(Task objective)
The task calls for the lines from the start of the entries below through the line with "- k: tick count", given again verbatim, with every picture dropped.

(Source records)
* * *
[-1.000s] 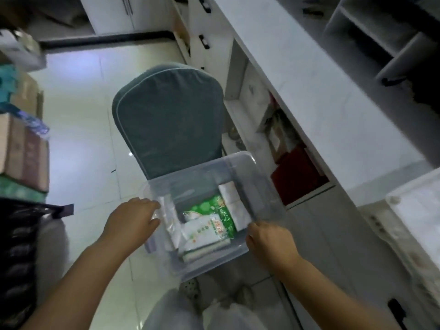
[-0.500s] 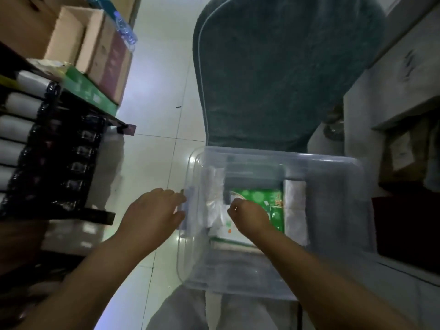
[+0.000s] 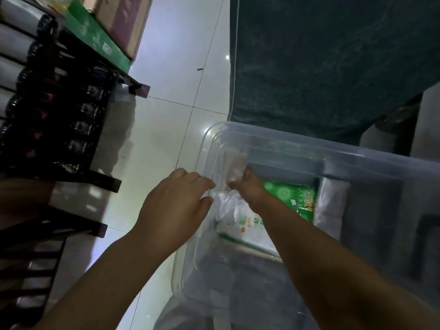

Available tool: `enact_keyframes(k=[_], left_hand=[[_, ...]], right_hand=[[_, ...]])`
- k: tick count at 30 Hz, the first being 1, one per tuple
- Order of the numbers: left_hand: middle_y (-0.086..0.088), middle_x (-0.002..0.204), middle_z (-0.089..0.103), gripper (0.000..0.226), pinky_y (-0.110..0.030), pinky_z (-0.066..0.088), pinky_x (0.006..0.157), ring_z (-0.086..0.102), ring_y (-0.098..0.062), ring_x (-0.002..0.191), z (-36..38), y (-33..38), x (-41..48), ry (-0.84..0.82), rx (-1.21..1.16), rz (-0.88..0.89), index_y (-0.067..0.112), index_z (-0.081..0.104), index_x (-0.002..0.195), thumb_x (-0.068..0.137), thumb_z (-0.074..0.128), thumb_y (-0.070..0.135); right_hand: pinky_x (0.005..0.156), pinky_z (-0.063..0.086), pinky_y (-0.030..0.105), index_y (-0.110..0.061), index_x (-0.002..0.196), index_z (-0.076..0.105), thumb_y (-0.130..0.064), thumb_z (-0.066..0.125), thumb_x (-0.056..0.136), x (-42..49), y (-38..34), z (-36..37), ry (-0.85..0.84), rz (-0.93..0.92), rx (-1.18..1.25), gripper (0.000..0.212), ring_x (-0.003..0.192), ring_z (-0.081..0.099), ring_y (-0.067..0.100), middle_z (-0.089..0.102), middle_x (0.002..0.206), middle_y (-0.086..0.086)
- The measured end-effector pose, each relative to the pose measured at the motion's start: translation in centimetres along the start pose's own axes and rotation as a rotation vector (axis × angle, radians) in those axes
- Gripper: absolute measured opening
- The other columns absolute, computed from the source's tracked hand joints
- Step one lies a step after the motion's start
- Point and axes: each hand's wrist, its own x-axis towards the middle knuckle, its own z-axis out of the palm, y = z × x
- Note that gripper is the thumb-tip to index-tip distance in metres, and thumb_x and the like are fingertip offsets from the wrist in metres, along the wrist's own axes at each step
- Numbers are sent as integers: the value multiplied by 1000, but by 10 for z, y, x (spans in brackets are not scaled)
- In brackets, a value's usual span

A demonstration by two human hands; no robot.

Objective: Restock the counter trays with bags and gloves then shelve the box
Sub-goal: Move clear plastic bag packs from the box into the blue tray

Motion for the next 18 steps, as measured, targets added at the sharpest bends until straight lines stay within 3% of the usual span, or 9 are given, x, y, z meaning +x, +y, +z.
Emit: enact_keyframes(k=[3, 7, 12, 15, 18], left_hand=[[4, 95, 72, 25, -33, 51, 66, 62, -24, 87, 1, 1, -1, -13, 7, -12, 22, 69, 102, 78, 61, 24], [-2, 94, 72, 31, -36, 52, 71, 64, -29, 87, -1, 11, 0, -29, 10, -30, 17, 69, 103, 73, 75, 13], [5, 129, 57, 59, -32, 43, 93, 50, -18, 120, -9, 58, 8, -104, -188, -134, 25, 44, 135, 82, 66, 36], [9, 110, 65, 47, -28, 49, 76, 61, -12, 94, -7, 88, 15, -261, -368, -224, 29, 51, 119, 78, 66, 45], [3, 98, 69, 31, -37, 55, 76, 64, -17, 83, 3, 108, 20, -338, -460, -305, 27, 62, 107, 79, 65, 40]], right_hand=[[75, 51, 23, -4, 122, 54, 6, 64, 80, -15, -6, -5, -7, -5, 45, 44, 92, 59, 21, 62, 103, 8], [81, 53, 33, -10, 103, 64, -1, 65, 81, -52, -21, -23, 31, -21, 115, 24, 89, 65, 23, 69, 96, 8], [81, 54, 30, -5, 94, 64, 4, 57, 85, -111, -36, -47, -68, -62, 464, 14, 82, 67, 19, 72, 84, 4], [83, 53, 35, 4, 105, 59, 3, 57, 83, -137, -37, -57, -116, -104, 717, 23, 87, 65, 25, 69, 91, 14], [79, 55, 35, 2, 105, 60, 2, 57, 84, -150, -33, -69, -11, -82, 768, 22, 86, 65, 25, 68, 94, 15]])
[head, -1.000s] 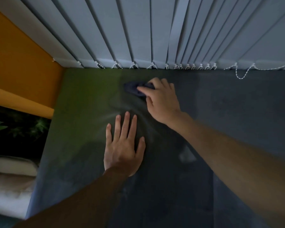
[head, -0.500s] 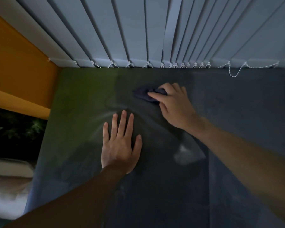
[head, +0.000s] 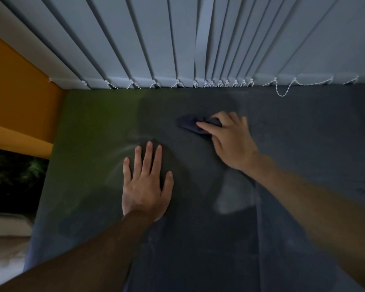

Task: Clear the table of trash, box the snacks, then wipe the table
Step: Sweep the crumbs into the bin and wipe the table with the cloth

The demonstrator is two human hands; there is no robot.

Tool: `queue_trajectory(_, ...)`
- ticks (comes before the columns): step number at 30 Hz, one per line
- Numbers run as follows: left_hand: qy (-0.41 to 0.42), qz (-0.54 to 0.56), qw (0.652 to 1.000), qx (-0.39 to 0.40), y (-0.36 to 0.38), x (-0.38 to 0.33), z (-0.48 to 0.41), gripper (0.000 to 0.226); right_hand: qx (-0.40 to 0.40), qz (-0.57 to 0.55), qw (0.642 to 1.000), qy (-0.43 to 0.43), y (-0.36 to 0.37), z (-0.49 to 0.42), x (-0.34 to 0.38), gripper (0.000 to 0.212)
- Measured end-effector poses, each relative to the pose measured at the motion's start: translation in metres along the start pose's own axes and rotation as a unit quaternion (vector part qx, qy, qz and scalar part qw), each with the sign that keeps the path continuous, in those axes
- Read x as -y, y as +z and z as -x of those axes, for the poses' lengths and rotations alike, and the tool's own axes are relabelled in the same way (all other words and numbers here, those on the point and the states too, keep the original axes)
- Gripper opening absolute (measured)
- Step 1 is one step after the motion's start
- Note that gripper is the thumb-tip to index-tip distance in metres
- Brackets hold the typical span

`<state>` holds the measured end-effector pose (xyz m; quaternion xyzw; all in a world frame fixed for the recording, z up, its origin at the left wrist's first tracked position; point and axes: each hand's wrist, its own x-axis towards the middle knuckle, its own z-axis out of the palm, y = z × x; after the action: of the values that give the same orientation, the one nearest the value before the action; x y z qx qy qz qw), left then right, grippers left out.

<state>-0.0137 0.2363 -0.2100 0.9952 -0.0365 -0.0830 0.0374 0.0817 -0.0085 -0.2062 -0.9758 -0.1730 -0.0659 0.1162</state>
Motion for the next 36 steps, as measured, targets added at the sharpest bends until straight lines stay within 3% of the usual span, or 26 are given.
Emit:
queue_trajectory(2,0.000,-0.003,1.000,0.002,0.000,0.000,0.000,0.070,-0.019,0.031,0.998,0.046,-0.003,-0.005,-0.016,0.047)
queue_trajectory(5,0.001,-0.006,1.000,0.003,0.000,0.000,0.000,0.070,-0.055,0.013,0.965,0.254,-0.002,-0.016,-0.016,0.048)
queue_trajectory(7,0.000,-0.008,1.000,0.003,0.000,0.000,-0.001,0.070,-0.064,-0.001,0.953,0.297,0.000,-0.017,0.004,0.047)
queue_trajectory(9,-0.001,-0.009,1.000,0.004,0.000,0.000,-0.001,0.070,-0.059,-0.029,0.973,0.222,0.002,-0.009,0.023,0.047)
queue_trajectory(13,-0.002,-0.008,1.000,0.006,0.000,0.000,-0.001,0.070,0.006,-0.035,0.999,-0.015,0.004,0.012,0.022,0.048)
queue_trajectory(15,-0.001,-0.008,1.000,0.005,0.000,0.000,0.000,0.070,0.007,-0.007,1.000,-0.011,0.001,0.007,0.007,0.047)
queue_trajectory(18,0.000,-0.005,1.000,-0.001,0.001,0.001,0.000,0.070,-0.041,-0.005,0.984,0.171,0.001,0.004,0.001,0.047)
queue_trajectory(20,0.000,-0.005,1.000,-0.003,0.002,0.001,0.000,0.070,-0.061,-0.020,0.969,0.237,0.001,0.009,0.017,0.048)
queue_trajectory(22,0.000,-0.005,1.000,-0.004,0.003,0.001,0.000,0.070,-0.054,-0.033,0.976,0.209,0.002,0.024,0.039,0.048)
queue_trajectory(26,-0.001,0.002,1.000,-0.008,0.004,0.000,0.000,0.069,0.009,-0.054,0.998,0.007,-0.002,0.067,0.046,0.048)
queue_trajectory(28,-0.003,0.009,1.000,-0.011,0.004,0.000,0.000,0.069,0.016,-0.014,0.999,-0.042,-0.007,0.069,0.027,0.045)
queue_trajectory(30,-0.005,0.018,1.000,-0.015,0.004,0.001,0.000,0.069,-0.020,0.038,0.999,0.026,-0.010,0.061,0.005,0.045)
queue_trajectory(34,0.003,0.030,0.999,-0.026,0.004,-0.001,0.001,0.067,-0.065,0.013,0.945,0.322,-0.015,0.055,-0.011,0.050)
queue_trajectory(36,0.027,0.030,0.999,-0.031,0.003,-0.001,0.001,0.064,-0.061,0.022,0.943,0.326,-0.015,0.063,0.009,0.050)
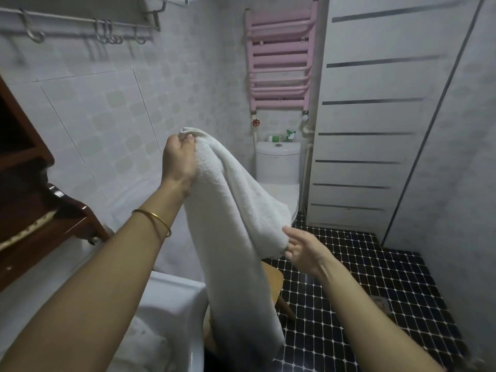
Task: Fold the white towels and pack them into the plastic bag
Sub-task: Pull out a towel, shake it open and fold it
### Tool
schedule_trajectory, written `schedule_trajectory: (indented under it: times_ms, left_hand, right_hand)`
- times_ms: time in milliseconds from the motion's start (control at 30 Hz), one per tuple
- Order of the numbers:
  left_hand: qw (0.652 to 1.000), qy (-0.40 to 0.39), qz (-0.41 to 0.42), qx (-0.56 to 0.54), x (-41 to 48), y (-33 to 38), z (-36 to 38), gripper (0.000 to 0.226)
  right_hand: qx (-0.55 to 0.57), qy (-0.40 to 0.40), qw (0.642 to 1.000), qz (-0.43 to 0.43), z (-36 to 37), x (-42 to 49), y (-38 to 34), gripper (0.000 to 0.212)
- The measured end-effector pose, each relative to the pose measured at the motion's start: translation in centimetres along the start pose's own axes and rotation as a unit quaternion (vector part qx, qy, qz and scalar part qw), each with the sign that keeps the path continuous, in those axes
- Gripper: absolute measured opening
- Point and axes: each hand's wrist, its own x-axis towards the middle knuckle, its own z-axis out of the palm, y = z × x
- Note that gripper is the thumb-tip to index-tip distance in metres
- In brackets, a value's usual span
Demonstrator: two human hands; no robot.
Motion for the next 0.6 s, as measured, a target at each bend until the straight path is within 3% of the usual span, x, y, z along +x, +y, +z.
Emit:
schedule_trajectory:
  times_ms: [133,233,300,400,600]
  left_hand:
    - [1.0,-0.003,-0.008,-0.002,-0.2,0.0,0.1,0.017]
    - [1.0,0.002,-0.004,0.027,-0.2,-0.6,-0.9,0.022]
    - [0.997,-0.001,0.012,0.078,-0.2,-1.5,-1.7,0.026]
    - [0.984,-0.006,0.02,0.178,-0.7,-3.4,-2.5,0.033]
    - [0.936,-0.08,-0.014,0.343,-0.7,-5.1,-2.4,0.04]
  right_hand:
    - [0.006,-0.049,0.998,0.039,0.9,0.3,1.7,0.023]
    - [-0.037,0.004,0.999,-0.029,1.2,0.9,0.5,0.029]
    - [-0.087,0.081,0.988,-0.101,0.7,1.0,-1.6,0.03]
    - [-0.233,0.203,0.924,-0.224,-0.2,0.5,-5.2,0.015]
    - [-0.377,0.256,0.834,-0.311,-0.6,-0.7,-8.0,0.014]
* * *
(Exercise solution)
[-1.000s] 
[-0.500s] 
[+0.000s] 

Available tool: `enact_keyframes(k=[_], left_hand=[[_, ...]], right_hand=[[_, ...]])`
- k: tick count at 30 Hz, the first being 1, one per tuple

Nothing more remains to be added to this answer.